## Exercise objective
Restate word for word the lines of the entries below, starting with the line that holds "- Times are" and ending with the line that holds "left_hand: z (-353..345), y", and no others.

Stored data entries
────────────────────

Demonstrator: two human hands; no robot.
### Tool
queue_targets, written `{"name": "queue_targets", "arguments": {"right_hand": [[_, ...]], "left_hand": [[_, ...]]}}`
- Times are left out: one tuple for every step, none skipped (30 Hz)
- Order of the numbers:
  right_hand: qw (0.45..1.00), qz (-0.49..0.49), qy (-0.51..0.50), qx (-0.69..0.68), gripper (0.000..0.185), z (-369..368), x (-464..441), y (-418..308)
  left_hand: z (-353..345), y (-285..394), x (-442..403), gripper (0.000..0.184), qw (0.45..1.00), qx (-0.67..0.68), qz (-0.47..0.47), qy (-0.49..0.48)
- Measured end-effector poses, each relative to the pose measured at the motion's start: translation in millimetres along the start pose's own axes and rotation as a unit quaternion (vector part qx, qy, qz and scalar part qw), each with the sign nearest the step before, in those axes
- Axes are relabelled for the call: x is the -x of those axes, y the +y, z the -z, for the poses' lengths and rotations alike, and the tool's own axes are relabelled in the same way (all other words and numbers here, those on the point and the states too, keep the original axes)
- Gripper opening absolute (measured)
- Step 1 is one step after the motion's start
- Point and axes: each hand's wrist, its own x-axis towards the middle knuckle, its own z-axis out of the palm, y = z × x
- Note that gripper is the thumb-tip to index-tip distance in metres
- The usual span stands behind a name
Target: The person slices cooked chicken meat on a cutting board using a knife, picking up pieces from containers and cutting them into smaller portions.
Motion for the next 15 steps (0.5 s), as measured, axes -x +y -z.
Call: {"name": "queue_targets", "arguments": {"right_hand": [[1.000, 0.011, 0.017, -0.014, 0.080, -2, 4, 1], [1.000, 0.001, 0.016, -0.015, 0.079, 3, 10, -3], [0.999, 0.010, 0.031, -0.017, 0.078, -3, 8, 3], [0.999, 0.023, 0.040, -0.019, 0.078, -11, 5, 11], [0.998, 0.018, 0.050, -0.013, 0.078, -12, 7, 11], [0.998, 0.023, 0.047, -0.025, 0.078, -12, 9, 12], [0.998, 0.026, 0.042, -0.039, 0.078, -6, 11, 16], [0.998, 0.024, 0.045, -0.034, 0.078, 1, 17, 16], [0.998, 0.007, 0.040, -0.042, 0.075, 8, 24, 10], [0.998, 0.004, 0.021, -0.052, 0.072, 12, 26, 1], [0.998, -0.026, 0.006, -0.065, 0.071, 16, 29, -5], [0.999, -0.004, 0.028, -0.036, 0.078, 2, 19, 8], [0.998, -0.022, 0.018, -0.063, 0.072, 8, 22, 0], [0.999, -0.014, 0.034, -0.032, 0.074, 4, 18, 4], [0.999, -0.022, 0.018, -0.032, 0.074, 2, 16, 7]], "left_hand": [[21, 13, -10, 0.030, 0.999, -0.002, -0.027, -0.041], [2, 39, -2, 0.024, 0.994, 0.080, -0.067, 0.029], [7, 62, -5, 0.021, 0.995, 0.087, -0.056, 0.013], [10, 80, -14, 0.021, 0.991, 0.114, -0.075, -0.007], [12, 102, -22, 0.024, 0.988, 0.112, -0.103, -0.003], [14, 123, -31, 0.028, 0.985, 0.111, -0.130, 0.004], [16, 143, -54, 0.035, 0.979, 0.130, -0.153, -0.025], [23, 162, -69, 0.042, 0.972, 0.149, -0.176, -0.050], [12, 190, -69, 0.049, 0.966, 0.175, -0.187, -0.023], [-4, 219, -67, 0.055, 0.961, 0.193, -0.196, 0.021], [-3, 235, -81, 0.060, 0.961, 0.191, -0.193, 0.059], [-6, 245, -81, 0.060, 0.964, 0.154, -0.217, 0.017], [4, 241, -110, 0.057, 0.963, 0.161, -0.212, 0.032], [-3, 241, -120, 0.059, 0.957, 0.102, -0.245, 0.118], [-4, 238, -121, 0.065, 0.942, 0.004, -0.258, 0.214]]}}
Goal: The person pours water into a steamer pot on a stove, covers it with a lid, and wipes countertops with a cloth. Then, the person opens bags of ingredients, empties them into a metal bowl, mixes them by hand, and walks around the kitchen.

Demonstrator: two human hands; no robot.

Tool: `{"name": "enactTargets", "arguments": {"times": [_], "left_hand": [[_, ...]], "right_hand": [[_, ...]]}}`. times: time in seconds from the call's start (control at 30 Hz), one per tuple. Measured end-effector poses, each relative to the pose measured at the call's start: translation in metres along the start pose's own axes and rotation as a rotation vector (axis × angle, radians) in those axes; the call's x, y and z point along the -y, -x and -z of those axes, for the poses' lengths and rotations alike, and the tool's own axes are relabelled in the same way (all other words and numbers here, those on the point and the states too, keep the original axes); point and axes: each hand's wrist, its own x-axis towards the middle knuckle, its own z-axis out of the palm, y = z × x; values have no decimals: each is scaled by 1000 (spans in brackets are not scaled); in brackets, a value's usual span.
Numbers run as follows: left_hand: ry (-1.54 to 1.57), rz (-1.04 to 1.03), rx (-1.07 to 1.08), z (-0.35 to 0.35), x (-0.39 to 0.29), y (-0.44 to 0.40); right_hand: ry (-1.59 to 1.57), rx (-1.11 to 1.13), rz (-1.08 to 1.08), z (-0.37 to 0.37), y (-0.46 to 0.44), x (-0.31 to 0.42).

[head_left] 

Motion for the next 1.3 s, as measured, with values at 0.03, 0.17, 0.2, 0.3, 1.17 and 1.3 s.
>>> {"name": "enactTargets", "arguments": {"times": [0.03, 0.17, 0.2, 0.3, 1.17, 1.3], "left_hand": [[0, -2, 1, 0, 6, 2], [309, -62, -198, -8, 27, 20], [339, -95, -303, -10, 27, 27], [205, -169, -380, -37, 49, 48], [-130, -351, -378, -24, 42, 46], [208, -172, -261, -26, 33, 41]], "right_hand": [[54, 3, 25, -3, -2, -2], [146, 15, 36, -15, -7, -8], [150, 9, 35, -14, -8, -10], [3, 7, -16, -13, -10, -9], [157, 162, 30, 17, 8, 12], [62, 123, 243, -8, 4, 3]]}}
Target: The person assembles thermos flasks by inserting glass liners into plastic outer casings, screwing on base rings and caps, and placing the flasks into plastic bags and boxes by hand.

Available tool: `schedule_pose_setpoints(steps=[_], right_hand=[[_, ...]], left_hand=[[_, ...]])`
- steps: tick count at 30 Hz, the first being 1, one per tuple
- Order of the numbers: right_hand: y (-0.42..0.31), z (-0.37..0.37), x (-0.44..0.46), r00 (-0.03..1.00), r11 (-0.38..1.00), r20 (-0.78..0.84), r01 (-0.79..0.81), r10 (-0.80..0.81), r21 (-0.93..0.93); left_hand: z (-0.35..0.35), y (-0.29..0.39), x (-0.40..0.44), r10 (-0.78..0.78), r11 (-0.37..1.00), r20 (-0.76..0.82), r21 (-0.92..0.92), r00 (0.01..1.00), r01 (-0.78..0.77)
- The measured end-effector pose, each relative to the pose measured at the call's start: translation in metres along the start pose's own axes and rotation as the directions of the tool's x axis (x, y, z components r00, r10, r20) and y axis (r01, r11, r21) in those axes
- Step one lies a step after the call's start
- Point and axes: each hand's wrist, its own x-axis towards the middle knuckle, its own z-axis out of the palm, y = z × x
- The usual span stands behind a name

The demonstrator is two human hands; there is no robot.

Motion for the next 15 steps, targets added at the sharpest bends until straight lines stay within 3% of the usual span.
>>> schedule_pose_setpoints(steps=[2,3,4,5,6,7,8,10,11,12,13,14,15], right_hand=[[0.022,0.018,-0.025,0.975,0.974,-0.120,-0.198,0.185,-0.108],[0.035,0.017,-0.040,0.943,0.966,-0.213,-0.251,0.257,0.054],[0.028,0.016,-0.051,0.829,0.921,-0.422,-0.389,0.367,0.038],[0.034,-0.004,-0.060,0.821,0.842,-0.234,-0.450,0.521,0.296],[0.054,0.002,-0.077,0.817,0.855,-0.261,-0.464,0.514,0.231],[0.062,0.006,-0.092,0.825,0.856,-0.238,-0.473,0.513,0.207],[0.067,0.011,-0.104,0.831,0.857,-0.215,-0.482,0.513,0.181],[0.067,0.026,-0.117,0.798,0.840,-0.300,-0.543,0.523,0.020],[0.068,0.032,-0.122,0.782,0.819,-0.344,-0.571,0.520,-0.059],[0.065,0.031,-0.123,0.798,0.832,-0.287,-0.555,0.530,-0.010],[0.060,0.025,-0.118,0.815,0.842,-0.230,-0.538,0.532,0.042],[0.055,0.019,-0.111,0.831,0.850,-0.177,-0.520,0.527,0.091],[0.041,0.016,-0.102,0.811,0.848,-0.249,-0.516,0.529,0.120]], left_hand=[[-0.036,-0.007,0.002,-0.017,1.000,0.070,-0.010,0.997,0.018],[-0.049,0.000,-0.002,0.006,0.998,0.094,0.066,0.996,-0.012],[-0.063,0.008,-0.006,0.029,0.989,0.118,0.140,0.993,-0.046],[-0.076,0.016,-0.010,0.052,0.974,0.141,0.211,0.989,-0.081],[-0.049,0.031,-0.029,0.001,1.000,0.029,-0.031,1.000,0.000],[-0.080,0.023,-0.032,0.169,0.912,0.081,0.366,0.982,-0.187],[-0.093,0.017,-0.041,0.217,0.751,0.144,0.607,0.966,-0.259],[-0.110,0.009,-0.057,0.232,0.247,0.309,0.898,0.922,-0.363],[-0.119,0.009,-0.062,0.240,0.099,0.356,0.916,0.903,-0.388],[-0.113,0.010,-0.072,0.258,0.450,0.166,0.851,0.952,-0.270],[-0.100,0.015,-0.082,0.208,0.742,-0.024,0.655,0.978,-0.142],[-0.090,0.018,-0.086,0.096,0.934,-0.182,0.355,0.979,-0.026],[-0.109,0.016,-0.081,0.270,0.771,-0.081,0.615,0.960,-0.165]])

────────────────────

## Written response
- Times are left out: one tuple for every step, none skipped (30 Hz)
- Order of the numbers:
  right_hand: qw (0.45..1.00), qz (-0.49..0.49), qy (-0.51..0.50), qx (-0.69..0.68), gripper (0.000..0.185), z (-369..368), x (-464..441), y (-418..308)
  left_hand: z (-353..345), y (-285..394), x (-442..403), gripper (0.000..0.184), qw (0.45..1.00), qx (-0.67..0.68), qz (-0.47..0.47), qy (-0.49..0.48)

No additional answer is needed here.